7 Website Mistakes too Painful to Ignore
Written by Nxtbook Marketing
In the United States, 89% of consumers expect businesses to have a website, regardless of size or industry. But as any marketer will tell you, even in the Business-to-Business space, it isn’t enough to just have a website. People have become more savvy to using the Internet for a mind-boggling number of reasons, including consuming content. As uses for the Internet have expanded, so have expectations. What once was a flag in the sand marking your place as a business must now involve a slurry of planning, design, writing, programming, testing, and promoting. Websites take months to build, and still, mistakes slip in.
Fortunately, while common mistakes can have big consequences, once they are identified they can be fixed. Some mistakes are more glaring than others. The most painful mistakes, however, are the one that make the user experience unbearable, and cost you the ability to close the deal.
1. Misidentified Customer
Nothing wrecks a website faster (aside from never loading… we’ll cover that later) than lack of a clear, specific target audience. Who is your customer?
For publishers, this means taking a long look at who your website content is meant to serve. Is it your readers? Your advertisers? Your brand?
Businesses employing content marketing have to ask themselves a similar question. Are your customers your vendors or suppliers? Are they the elites in your vertical?
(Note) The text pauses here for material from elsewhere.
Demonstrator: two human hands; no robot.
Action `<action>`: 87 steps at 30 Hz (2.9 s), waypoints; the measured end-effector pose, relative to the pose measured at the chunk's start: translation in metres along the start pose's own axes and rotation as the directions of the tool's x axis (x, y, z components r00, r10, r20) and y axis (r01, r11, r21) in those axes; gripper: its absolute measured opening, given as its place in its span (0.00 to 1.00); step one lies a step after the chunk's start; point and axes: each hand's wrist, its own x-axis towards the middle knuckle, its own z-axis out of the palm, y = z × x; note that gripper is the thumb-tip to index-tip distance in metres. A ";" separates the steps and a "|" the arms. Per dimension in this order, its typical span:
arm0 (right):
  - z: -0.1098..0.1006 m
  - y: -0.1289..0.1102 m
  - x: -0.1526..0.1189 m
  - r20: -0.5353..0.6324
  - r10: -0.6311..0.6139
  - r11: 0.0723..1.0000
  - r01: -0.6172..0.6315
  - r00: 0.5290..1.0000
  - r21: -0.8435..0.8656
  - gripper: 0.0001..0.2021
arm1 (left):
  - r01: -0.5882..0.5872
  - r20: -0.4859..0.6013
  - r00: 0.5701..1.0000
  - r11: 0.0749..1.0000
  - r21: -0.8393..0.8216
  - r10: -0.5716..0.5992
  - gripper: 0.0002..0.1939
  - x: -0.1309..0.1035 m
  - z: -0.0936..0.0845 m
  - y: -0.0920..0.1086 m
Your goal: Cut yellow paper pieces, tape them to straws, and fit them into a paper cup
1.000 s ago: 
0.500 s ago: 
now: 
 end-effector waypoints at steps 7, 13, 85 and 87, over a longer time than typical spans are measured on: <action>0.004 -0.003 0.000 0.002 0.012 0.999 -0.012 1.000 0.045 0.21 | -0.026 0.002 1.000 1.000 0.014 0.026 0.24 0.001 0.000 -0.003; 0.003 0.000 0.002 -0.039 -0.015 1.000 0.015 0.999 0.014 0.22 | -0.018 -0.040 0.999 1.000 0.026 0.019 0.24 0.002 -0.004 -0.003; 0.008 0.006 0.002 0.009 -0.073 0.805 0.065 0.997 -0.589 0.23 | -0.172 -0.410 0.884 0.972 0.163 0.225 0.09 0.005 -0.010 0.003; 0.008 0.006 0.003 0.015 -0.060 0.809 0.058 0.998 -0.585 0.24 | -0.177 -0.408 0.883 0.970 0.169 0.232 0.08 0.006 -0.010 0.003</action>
Is it your CEO?
As Seth Godin says, “Answering ‘anyone who pays us money,’ is a cop out.” Websites that cater to anyone and everyone lack clear messaging and create a messy experience for visitors. It also becomes nearly impossible to track any measurable returns from the site. Instead, choose your target audience and create the content and layout plan that meets their specific needs.
2. Mobile Hostile
Even in the recent past, brands could shirk the responsibility of creating a good mobile experience if they believed their audience didn’t mind the pinching, zooming, and scrolling. No more. It’s true that expectations for a mobile-friendly experience have increased as adults come to depend on phones and tablets as part of their daily lives. But now Google is rolling out some big changes to its search algorithms, starting April 21st, to ensure the search results are optimized for the visitor’s device. Mobile-friendliness will be a ranking signal for Google, which will affect your ability to find new audiences.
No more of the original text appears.